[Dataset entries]
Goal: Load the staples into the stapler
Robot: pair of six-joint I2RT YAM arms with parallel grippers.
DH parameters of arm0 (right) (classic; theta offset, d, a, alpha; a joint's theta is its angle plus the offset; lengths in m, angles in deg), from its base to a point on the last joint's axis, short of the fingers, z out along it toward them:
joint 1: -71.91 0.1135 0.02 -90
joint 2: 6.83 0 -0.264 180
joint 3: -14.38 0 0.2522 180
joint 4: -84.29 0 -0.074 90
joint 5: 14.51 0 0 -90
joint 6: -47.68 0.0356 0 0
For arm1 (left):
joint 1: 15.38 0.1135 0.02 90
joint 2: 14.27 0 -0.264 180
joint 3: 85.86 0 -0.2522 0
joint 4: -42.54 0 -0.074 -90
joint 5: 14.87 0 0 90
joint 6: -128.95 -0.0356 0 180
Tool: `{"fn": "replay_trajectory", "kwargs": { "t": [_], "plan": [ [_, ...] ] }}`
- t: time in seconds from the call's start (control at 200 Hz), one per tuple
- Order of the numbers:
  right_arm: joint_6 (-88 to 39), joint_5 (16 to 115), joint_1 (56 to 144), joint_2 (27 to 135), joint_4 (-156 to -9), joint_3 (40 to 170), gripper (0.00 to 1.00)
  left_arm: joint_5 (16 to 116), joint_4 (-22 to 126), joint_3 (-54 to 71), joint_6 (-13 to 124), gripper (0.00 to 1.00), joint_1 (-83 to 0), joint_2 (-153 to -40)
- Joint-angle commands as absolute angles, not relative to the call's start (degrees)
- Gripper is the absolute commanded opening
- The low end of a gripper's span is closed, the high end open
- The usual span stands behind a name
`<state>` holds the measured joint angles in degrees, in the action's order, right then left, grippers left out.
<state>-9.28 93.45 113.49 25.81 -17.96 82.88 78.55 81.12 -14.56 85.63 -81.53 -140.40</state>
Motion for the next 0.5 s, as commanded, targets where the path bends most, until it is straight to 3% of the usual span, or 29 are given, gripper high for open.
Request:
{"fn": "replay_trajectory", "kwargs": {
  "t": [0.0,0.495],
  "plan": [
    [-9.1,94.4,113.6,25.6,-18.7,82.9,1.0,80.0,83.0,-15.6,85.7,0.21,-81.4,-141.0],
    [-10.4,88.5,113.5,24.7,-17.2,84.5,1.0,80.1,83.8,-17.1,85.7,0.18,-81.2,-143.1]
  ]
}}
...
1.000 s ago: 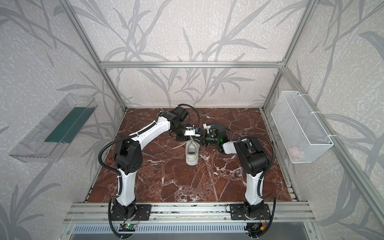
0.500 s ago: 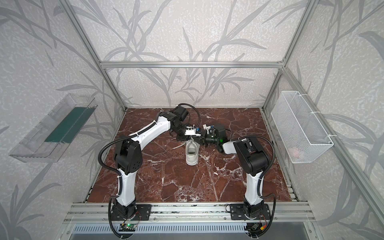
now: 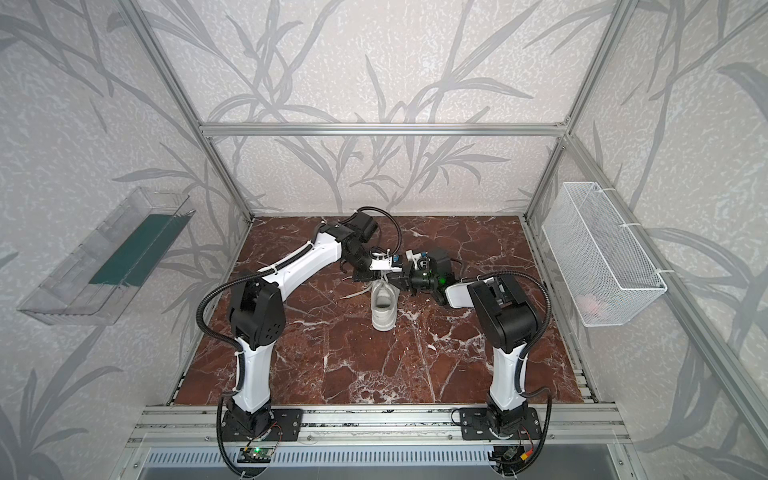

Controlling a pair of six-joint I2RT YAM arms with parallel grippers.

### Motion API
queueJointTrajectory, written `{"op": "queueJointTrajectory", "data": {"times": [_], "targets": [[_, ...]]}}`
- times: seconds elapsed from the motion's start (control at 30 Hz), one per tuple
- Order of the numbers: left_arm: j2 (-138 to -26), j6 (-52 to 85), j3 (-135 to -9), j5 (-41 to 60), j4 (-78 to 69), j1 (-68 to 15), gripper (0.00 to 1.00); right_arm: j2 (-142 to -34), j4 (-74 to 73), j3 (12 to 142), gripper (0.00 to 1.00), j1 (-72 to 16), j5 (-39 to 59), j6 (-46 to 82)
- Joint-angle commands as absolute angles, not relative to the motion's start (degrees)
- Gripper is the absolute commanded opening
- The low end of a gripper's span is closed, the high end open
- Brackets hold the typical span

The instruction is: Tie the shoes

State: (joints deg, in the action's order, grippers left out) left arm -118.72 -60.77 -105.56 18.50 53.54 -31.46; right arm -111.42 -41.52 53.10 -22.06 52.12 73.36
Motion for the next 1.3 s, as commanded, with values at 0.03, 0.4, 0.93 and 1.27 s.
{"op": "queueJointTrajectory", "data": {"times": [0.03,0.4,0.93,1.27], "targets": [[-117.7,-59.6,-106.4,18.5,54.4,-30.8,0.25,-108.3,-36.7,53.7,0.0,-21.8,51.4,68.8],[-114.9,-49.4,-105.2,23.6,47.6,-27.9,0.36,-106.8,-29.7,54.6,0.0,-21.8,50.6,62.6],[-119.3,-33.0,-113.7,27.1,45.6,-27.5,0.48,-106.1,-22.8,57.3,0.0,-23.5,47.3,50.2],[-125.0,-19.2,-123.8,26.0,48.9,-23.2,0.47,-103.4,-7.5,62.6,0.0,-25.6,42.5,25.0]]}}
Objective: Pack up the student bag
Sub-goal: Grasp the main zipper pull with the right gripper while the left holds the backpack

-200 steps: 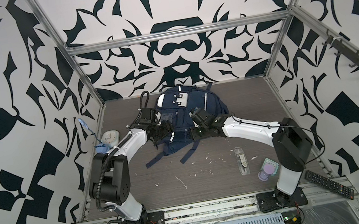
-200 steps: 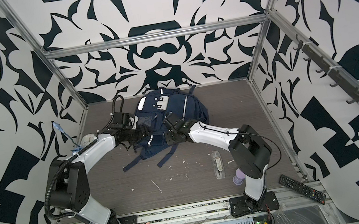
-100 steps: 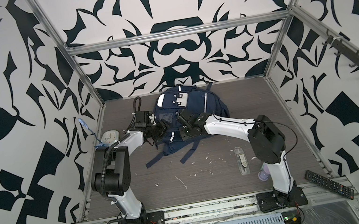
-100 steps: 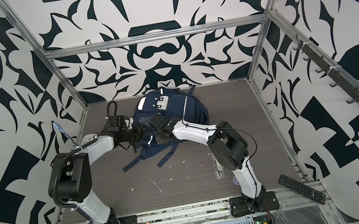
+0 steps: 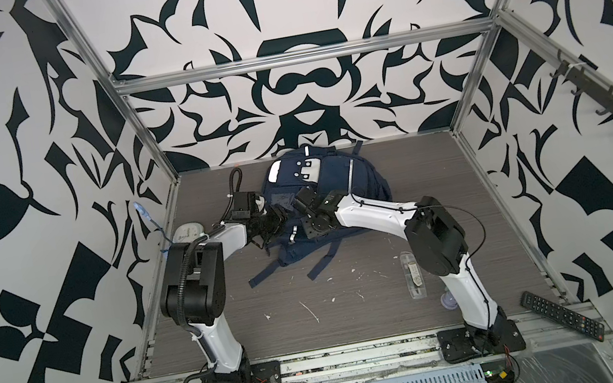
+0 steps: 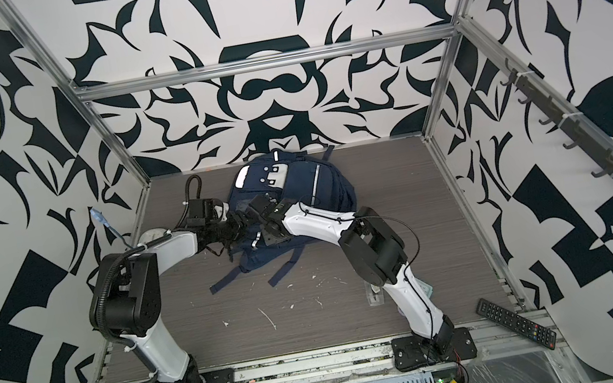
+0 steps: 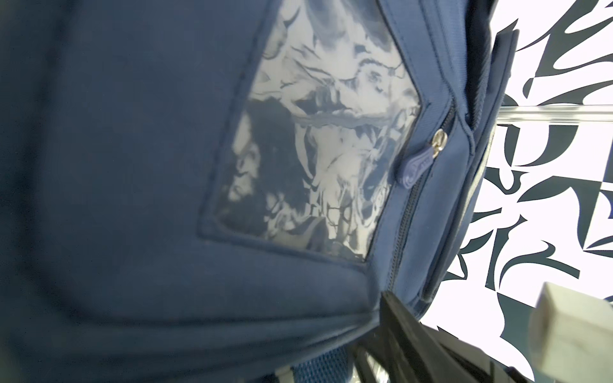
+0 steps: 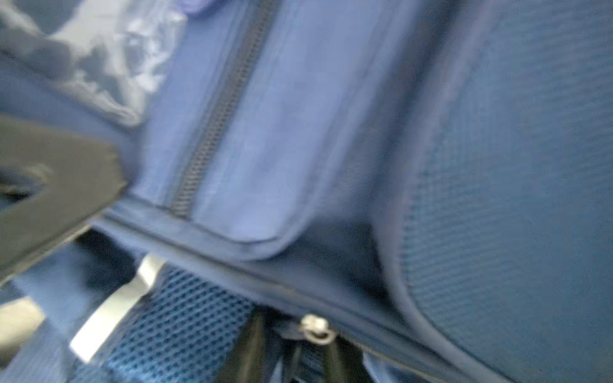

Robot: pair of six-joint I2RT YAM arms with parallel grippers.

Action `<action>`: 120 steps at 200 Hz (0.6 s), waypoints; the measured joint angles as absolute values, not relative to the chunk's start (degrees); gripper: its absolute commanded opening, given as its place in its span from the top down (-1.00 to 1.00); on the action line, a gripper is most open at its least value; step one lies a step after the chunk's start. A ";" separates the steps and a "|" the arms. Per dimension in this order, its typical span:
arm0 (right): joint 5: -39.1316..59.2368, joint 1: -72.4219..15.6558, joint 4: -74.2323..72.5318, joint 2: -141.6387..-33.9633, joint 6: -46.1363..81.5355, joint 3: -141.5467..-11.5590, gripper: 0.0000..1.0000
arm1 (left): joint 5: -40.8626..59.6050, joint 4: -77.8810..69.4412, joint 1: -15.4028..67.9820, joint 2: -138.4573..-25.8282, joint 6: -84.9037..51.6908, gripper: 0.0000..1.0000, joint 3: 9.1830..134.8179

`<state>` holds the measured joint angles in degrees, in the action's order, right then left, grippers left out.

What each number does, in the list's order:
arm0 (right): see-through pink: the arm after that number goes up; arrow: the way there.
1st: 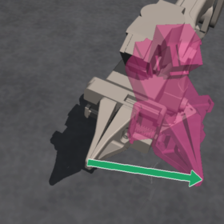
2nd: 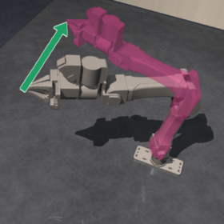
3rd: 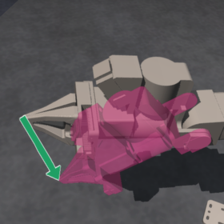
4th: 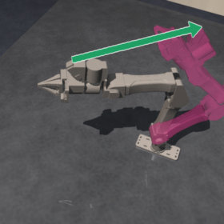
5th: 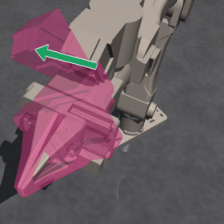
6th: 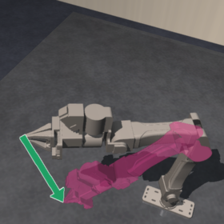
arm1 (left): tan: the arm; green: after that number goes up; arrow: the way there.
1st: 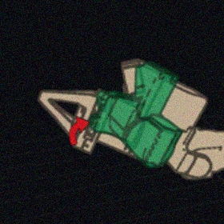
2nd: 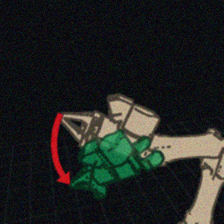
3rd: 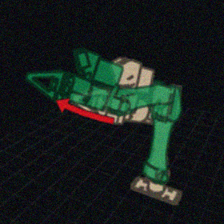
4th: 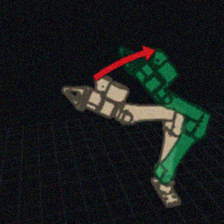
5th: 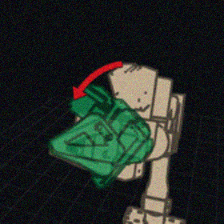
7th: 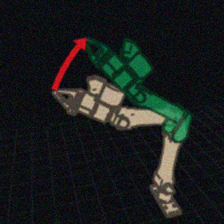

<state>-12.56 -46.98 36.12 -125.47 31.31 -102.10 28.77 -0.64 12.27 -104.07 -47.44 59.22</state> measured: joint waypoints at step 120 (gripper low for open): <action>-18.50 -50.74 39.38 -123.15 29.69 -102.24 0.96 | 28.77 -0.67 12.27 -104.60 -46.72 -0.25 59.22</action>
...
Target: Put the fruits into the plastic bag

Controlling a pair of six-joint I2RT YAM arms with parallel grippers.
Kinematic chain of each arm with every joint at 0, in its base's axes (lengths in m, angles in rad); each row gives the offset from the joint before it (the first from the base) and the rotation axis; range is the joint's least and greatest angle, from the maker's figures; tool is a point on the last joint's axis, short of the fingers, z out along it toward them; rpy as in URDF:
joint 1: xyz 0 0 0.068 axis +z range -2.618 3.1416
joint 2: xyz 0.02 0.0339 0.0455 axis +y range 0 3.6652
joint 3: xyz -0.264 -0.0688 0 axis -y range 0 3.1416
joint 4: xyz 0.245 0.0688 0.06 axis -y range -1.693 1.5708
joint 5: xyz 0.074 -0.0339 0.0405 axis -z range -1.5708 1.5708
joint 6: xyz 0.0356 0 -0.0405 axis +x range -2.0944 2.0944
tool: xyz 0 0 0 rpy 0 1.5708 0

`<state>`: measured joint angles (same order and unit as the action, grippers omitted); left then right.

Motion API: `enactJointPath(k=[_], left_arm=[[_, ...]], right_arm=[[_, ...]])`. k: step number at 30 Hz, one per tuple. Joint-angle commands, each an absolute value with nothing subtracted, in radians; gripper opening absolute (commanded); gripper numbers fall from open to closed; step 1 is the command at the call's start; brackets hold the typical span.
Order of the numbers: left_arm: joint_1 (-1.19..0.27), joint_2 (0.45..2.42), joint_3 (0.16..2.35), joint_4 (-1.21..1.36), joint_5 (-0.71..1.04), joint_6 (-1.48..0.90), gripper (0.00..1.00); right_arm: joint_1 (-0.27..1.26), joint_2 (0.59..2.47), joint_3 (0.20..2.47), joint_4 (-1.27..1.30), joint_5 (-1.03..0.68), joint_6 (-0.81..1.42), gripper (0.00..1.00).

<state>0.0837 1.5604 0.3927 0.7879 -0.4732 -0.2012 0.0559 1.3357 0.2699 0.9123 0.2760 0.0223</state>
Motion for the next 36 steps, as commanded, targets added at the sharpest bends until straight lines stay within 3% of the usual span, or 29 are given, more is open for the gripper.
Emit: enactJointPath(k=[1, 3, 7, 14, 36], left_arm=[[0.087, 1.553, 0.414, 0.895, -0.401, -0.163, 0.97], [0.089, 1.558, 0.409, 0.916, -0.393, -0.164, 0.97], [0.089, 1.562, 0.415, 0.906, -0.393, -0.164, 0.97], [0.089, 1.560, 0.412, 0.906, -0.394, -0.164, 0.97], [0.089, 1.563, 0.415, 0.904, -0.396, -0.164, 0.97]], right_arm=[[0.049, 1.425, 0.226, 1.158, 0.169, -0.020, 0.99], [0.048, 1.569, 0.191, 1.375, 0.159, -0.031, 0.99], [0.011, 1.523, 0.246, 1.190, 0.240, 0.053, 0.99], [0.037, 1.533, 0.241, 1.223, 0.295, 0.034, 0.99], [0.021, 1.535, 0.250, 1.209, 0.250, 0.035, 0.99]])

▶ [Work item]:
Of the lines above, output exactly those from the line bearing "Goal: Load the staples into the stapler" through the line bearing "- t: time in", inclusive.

▶ [Response to the task]:
Goal: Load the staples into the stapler
Robot: pair of six-joint I2RT YAM arms with parallel grippers.
DH parameters of arm0 (right) (classic; theta offset, d, a, alpha; a joint's theta is its angle plus the offset; lengths in m, angles in deg), from its base to a point on the last joint's axis, short of the fingers, z out along it toward them:
joint 1: -71.91 0.1135 0.02 -90
joint 2: 6.83 0 -0.264 180
joint 3: -14.38 0 0.2522 180
joint 4: -84.29 0 -0.074 90
joint 5: 14.51 0 0 -90
joint 6: -47.68 0.0356 0 0
For arm1 (left):
joint 1: 15.38 0.1135 0.02 90
joint 2: 14.27 0 -0.264 180
joint 3: 85.86 0 -0.2522 0
joint 4: -42.54 0 -0.074 -90
joint 5: 14.87 0 0 90
joint 6: -128.95 -0.0356 0 180
Tool: `{"fn": "replay_trajectory", "kwargs": { "t": [_], "plan": [ [_, ...] ] }}`
- t: time in seconds from the call's start (control at 200 Hz), one per tuple

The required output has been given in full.